Please tally the lines in the records that include the word "centre" and answer with the bare number.

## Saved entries

==*==

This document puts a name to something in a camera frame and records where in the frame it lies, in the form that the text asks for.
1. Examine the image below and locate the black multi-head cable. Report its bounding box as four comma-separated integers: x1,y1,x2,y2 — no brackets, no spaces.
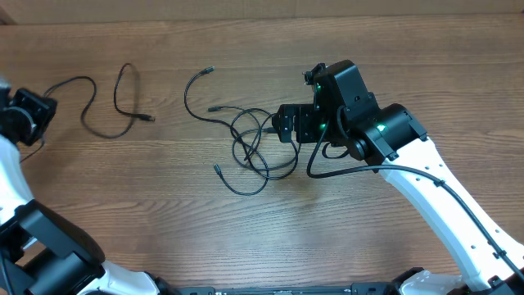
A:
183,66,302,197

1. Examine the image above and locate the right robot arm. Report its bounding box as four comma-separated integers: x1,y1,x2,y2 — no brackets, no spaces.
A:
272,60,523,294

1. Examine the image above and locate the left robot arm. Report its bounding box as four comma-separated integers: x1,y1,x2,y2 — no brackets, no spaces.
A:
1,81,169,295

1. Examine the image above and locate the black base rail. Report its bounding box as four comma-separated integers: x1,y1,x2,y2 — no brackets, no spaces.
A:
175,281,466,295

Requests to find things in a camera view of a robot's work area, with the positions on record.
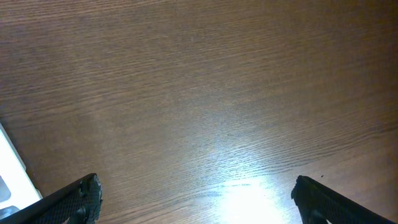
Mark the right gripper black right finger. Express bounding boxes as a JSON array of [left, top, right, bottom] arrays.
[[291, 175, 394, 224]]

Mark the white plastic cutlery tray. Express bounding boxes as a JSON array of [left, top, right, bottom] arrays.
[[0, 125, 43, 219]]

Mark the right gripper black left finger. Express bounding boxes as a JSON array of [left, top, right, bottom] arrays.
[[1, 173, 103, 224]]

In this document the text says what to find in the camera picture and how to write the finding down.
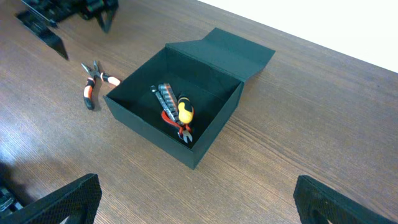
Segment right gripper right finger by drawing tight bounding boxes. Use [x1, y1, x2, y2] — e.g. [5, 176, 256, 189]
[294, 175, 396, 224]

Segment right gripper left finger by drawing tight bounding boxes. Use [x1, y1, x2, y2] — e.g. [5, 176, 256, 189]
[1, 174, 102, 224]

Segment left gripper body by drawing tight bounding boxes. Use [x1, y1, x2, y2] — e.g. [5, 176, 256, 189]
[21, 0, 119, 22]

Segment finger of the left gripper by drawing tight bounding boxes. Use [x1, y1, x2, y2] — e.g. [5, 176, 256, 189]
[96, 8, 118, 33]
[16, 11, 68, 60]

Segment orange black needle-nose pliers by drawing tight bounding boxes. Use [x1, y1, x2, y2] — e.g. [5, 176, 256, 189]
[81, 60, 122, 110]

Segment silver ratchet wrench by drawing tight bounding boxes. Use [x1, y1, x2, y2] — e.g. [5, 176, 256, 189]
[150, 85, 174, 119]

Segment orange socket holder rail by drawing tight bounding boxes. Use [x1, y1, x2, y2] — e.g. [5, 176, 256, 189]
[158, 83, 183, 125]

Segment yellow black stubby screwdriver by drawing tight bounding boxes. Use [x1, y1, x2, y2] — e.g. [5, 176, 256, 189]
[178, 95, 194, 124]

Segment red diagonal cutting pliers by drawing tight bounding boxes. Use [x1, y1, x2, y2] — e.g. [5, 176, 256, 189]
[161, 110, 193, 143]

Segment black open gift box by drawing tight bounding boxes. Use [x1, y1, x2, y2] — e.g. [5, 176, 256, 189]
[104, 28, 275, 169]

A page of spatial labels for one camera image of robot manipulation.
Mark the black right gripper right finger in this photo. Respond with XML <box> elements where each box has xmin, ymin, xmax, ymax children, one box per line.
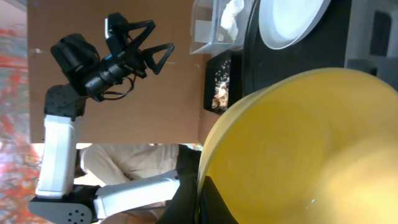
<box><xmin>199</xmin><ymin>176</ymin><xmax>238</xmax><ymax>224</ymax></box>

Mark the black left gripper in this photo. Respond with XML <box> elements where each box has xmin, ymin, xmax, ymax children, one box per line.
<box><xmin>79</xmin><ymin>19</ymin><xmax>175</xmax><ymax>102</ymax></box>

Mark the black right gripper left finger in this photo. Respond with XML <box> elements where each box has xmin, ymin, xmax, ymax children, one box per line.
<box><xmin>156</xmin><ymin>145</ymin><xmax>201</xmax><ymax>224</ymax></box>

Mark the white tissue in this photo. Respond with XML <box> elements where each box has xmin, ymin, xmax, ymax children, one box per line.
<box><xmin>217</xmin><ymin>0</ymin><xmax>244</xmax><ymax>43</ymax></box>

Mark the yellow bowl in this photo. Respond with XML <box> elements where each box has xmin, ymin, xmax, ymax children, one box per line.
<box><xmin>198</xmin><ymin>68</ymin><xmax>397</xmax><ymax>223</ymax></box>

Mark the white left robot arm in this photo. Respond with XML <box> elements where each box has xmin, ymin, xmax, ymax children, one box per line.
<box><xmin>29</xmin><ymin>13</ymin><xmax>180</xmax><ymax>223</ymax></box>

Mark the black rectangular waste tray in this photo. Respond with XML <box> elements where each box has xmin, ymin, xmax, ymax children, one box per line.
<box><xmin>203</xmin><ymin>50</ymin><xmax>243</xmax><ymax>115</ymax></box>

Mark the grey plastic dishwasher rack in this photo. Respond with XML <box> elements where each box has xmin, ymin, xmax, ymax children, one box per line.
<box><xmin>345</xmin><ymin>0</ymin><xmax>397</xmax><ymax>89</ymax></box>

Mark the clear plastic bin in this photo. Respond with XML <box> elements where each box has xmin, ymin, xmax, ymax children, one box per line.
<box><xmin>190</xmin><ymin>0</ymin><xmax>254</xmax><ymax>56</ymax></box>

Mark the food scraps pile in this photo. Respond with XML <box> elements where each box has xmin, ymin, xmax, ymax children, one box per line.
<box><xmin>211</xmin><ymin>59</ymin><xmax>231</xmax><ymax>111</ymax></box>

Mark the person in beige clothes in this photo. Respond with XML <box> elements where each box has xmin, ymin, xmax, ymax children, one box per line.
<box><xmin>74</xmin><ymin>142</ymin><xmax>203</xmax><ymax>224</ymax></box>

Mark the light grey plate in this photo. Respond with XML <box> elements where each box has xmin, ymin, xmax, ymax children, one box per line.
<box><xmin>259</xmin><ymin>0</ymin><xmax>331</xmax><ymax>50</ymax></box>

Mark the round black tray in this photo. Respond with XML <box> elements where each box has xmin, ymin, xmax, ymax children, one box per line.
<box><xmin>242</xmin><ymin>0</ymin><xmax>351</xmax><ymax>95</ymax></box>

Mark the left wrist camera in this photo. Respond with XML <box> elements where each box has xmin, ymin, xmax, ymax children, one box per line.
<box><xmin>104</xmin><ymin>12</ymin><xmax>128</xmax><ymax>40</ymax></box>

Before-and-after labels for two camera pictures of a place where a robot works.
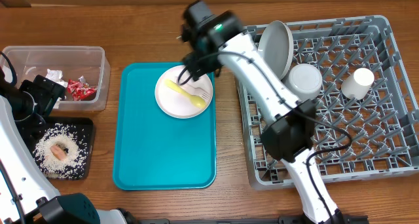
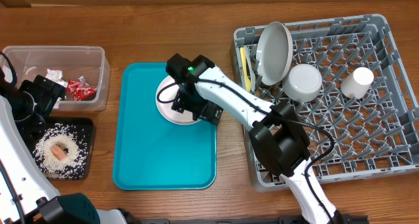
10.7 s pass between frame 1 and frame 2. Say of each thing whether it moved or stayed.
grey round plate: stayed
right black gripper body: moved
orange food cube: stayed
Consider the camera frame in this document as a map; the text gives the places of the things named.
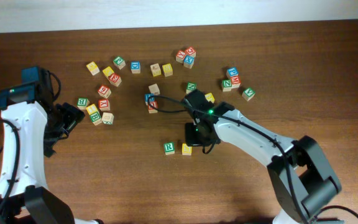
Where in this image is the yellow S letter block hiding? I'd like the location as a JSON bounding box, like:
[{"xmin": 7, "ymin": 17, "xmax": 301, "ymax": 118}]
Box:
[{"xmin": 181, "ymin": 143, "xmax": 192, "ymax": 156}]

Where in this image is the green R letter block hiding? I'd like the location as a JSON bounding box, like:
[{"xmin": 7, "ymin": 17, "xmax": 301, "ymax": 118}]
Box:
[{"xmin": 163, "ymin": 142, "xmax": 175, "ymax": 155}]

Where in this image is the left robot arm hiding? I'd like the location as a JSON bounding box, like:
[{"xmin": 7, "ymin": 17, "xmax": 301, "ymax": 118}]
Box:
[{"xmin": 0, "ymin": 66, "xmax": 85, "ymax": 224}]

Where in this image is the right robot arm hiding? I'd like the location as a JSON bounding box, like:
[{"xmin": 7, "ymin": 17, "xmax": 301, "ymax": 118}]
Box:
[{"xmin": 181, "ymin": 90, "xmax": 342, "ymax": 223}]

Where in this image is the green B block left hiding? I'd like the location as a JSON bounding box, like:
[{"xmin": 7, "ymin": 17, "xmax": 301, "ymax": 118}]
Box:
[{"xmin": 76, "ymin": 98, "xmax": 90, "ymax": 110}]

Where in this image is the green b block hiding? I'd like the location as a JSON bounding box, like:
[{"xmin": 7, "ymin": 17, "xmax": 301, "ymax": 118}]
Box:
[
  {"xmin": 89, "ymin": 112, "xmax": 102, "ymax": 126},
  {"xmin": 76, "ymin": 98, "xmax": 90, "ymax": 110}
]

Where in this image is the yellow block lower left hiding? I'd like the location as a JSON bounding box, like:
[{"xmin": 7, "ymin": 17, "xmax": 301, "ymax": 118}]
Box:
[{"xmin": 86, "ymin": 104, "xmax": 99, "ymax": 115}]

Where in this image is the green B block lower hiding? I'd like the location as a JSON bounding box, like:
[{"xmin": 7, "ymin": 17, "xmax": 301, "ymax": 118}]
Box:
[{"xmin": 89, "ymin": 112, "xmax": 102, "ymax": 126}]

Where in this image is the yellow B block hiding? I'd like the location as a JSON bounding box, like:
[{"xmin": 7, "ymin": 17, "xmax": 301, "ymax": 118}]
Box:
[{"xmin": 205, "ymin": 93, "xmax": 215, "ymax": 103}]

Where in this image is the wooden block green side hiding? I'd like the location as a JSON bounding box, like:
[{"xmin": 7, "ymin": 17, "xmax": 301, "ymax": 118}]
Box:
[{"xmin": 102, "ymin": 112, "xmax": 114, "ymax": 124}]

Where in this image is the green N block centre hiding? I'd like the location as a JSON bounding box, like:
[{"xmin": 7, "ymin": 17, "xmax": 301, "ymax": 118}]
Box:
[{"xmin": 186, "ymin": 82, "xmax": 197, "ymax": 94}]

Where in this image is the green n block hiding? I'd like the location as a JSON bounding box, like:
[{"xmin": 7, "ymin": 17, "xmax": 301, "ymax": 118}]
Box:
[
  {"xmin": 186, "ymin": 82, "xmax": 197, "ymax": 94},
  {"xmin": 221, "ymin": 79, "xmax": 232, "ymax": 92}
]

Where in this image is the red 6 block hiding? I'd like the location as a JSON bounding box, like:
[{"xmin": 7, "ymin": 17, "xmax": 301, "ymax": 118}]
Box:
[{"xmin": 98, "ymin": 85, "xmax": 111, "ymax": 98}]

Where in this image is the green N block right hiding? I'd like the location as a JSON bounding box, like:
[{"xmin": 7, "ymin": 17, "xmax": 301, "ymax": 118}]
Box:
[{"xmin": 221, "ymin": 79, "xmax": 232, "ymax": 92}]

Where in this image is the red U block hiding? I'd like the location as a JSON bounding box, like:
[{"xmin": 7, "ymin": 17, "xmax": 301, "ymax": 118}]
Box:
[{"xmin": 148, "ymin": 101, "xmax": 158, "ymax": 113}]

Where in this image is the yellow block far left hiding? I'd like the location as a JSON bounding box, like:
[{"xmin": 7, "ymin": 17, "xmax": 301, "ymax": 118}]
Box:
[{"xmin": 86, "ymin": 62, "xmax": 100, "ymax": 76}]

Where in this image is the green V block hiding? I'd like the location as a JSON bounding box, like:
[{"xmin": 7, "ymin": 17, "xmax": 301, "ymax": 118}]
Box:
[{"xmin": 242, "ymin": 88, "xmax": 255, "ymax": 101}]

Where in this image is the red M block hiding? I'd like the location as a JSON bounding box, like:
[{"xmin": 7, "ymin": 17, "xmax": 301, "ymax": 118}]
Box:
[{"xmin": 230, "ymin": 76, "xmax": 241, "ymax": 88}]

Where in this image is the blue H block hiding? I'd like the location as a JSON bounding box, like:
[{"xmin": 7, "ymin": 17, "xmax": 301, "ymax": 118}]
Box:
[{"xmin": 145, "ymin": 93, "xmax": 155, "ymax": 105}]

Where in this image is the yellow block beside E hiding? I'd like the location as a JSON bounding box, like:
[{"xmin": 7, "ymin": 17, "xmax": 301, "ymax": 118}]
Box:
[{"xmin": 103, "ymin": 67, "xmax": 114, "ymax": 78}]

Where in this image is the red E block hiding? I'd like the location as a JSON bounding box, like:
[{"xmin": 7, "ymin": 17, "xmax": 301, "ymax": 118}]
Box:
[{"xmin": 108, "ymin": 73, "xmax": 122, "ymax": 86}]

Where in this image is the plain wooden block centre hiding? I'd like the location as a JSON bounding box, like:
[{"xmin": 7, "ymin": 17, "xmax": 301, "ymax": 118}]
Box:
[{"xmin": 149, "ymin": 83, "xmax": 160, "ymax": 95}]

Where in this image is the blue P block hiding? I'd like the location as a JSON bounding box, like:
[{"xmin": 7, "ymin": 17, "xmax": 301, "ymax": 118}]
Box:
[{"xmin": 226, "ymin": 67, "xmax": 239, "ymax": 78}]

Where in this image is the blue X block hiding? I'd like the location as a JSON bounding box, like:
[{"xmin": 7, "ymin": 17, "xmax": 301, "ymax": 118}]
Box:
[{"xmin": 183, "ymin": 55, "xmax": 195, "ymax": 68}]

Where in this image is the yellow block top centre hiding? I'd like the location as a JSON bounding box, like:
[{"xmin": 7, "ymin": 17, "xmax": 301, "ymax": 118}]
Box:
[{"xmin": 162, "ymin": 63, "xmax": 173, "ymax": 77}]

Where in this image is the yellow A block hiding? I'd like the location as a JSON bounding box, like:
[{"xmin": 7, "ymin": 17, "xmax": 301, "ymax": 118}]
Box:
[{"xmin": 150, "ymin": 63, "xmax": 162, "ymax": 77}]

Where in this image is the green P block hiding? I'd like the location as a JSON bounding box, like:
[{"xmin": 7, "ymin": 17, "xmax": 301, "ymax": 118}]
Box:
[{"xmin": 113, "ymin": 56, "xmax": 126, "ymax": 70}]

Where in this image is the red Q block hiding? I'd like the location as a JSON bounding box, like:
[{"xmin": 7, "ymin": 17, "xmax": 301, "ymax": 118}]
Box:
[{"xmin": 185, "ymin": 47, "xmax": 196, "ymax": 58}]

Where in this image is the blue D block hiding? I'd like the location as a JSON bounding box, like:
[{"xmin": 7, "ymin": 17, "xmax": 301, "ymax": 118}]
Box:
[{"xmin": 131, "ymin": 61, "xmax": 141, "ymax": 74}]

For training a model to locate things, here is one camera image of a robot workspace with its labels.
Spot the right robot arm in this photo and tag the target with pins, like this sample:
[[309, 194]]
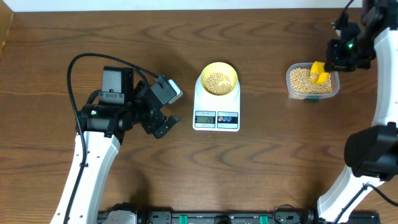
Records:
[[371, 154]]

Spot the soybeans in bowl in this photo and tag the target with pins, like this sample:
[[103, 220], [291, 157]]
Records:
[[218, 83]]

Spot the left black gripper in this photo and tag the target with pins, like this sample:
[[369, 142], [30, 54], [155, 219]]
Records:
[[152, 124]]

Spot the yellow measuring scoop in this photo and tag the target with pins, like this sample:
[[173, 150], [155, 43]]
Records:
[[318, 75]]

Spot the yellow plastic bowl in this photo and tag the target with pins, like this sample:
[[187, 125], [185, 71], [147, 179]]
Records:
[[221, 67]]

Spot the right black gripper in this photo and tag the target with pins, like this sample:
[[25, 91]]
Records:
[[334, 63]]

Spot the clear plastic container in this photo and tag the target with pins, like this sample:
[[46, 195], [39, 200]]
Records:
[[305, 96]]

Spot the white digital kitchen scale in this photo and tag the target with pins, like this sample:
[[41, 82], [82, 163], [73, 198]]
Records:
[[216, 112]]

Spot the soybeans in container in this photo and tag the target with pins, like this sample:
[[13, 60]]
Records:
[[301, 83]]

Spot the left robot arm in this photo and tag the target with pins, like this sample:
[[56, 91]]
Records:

==*==

## ANSWER BOX
3